26.07.2019

Assemblea annuale FEDERMACCHINE: 2018 positivo per l’industria italiana del bene strumentale. Stazionario il 2019

Nel 2018, il fatturato dell’industria italiana costruttrice di beni strumentali si è attestato a oltre 49 miliardi di euro, segnando un incremento del 6,2% rispetto all’anno precedente. Il risultato è stato determinato principalmente dal buon andamento delle consegne sul mercato interno. Più moderato l’incremento dell’export. Di tenore diverso l’outlook sul 2019 che dovrebbe segnare sostanziale stazionarietà.

Questo è quanto emerge dai dati di consuntivo presentati questa mattina da Sandro Salmoiraghi, presidente FEDERMACCHINE, in occasione dell’annuale assemblea della federazione delle imprese italiane costruttrici di beni strumentali a cui sono intervenuti: Luigia Mirella Campagna, Corporate Sales & Marketing Unicredit, e Vincenzo Boccia, presidente CONFINDUSTRIA.
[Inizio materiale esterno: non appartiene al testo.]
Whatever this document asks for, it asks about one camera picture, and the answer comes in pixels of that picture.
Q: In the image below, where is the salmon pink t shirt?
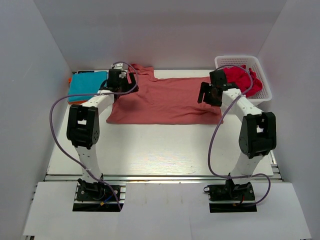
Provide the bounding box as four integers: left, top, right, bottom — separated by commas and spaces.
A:
106, 64, 222, 125

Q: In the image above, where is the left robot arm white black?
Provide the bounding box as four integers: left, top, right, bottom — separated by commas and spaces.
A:
66, 68, 139, 184

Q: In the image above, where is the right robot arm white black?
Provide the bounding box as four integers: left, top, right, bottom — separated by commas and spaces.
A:
197, 67, 277, 185

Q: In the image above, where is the white plastic basket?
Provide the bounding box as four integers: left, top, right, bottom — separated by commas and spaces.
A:
214, 55, 272, 106

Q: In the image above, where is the red t shirt in basket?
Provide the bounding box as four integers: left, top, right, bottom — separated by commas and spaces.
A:
223, 66, 263, 97

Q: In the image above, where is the folded teal t shirt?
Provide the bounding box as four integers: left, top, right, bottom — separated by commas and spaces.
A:
68, 71, 108, 95

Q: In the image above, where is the folded orange t shirt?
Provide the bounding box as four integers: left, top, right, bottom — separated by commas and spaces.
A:
67, 75, 87, 104

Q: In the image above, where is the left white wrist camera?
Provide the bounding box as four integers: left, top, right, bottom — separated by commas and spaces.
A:
111, 62, 127, 73

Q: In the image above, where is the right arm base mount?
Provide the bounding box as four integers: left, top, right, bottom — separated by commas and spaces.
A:
203, 179, 257, 213

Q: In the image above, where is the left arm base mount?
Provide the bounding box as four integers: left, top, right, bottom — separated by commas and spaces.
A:
72, 178, 126, 213

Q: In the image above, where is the aluminium front rail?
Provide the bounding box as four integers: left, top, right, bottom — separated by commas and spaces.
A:
43, 173, 283, 185

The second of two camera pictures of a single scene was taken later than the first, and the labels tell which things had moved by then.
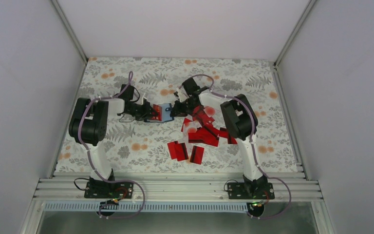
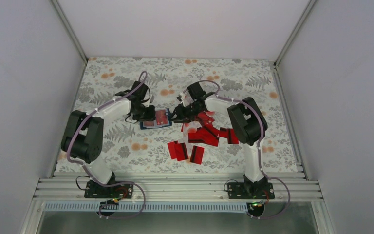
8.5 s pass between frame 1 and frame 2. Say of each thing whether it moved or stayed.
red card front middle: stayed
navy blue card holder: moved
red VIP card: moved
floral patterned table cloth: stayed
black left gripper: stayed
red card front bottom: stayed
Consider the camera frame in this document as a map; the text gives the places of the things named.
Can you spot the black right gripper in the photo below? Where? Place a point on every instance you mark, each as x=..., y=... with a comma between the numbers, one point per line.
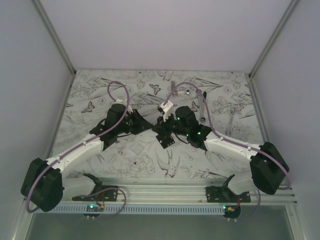
x=160, y=128

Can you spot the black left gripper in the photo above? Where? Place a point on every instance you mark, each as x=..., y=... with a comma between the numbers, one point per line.
x=141, y=124

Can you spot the black fuse box base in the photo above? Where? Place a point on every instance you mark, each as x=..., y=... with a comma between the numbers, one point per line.
x=165, y=141

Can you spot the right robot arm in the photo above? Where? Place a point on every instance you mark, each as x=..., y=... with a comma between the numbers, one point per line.
x=267, y=167

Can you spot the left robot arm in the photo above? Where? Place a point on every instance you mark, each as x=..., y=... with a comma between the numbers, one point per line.
x=46, y=182

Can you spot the clear plastic fuse box cover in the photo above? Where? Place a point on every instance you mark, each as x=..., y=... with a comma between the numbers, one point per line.
x=137, y=148

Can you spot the ratchet wrench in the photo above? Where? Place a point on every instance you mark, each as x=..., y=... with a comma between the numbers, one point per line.
x=202, y=118

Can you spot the silver open end wrench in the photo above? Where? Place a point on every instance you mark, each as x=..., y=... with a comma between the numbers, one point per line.
x=232, y=113

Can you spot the left controller board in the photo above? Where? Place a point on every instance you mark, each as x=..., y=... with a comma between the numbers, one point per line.
x=95, y=208

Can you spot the controller board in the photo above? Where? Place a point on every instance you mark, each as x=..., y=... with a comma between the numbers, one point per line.
x=95, y=208
x=231, y=208

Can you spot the right controller board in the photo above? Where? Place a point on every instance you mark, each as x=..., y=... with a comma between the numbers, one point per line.
x=231, y=208

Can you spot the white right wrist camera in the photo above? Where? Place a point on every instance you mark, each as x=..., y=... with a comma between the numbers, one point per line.
x=166, y=108

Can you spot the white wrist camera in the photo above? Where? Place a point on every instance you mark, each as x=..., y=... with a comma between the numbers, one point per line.
x=124, y=102
x=166, y=108

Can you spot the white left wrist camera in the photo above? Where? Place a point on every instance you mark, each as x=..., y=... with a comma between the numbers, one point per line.
x=124, y=102

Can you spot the metal bracket block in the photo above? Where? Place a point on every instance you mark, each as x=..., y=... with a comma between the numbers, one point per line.
x=173, y=88

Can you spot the aluminium frame rail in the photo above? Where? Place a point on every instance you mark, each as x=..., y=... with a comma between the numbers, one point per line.
x=186, y=191

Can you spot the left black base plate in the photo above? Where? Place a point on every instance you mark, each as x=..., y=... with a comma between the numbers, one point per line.
x=103, y=193

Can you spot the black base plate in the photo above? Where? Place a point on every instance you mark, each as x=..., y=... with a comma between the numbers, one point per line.
x=219, y=194
x=103, y=193

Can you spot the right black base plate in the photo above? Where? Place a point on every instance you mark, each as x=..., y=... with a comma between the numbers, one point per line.
x=219, y=194

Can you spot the white slotted cable duct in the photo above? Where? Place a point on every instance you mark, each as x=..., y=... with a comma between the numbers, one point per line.
x=148, y=209

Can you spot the left aluminium corner post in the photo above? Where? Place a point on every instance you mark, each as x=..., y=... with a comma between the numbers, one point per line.
x=53, y=35

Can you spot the aluminium corner post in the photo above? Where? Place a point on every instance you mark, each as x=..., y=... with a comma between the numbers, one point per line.
x=274, y=37
x=53, y=35

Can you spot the right aluminium corner post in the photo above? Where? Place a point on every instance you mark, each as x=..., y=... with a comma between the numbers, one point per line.
x=274, y=37

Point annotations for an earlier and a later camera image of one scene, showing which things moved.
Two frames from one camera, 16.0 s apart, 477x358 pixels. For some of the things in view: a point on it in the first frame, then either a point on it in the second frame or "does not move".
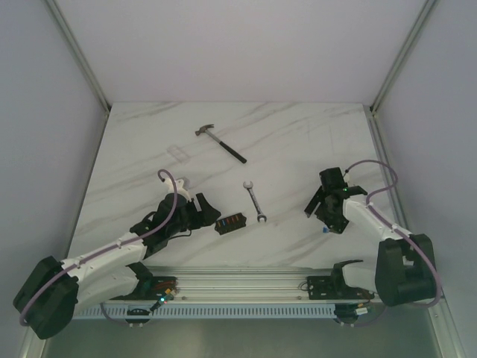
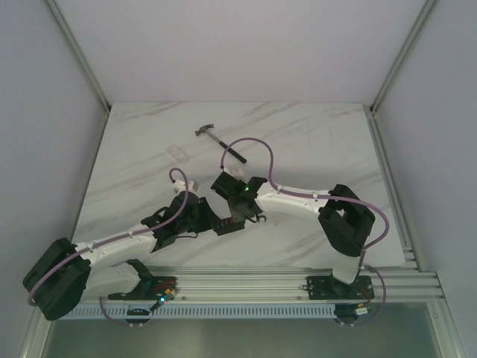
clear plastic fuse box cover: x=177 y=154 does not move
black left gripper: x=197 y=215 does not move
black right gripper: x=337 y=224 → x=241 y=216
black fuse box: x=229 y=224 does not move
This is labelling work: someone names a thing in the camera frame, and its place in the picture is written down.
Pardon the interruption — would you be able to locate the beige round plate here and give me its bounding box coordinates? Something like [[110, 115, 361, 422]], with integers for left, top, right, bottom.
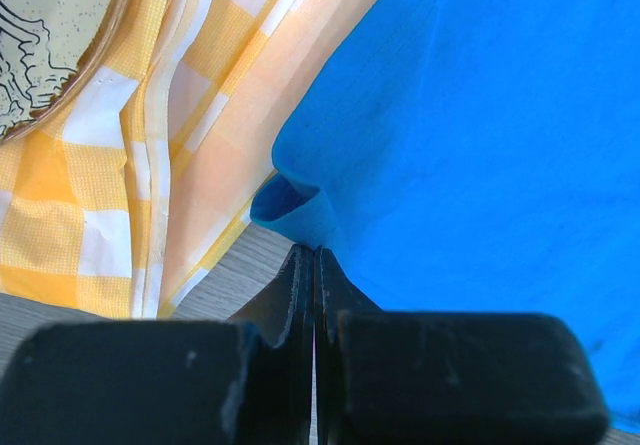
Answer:
[[1, 0, 130, 142]]

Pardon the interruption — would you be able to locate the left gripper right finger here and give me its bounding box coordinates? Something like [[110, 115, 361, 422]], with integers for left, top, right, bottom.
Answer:
[[314, 249, 610, 444]]

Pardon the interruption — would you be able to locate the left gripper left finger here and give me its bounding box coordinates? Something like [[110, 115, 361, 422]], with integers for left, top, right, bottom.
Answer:
[[1, 246, 314, 444]]

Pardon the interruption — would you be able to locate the yellow checkered cloth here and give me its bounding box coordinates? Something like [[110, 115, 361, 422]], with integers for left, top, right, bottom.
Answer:
[[1, 0, 377, 319]]

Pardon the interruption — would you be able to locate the blue t shirt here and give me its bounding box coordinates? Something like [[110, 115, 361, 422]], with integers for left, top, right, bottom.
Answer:
[[251, 0, 639, 432]]
In particolare, secondo i dati elaborati dal Gruppo Statistiche FEDERMACCHINE, il fatturato dell’industria italiana costruttrice di beni strumentali è cresciuto, del 6,2%, a 49,2 miliardi di euro. A differenza di quanto accaduto nel 2017, l’andamento dei diversi settori che fanno capo a FEDERMACCHINE non è stato omogeneo: ai settori che hanno visto crescere il fatturato con incrementi a doppia cifra, si sono infatti contrapposti settori che hanno segnato il passo.

Ottimo l’andamento delle consegne dei costruttori italiani sul mercato interno cresciute, del 9,6%, a 16,3 miliardi di euro. A trainarle è stata la domanda di beni strumentali in Italia, sostenuta e incentivata dai provvedimenti di Super e Iperammortamento operativi anche nel 2018: il consumo di beni strumentali è cresciuto, del +9,5%, a oltre 26 miliardi di valore, nuovo record assoluto. Questo incremento ha favorito, anche se in misura minore, anche l’import, cresciuto, del 9,4%, a 9,8 miliardi.

Sul fronte estero, dopo un 2017 molto positivo, nel 2018, si conferma la crescita delle esportazioni, salite del 4,6% a 32,9 miliardi di euro. Principali mercati di sbocco dell’offerta italiana di comparto sono risultati: Germania (3,6 miliardi di euro), Stati Uniti (3,5 miliardi di euro), Francia (2,2 miliardi di euro), Cina (2 miliardi) e Spagna (1,5 miliardi).

Il dato di export su fatturato è risultato pari al 67%, in ulteriore calo rispetto all’anno scorso quando si attestò al 68%. Il ridimensionamento registrato a partire dal 2014 è testimonianza della ripresa di vigore della domanda italiana che, nell’ultimo quinquennio, è tornata a investire in tecnologia di produzione.

Il saldo complessivo dei settori che fanno capo a FEDERMACCHINE, è stato positivo per 23,1 miliardi di euro.

Con riferimento alle previsioni, secondo le stime elaborate dal Gruppo Statistiche FEDERMACCHINE, il 2019 sembra coincidere con la fine della progressione registrata nel quinquennio 2014-2018. Infatti, il fatturato dovrebbe segnare un timido +1,7% e l’export dovrebbe crescere del 2,7% confermando una sostanziale stazionarietà rispetto al 2018. In chiaro rallentamento, e in parte in calo, saranno i valori legati al mercato domestico: consumo +0,6% e consegne sul mercato interno -0,2%.

Sandro Salmoiraghi, presidente FEDERMACCHINE, ha affermato: “I consuntivi elaborati dal Gruppo Statistiche FEDERMACCHINE restituiscono una fotografia molto positiva del settore che, nel 2018, ha visto crescere tutti i principali indicatori economici. Purtroppo però l’outlook sul medio termine è decisamente differente. Se, infatti, ci aspettiamo un 2019 ancora favorevole, il futuro non lo vediamo altrettanto roseo anche perchè i fattori che rendono complicato il contesto economico non sono solo italiani ma, al contrario, riguardano l’intero scenario globale”.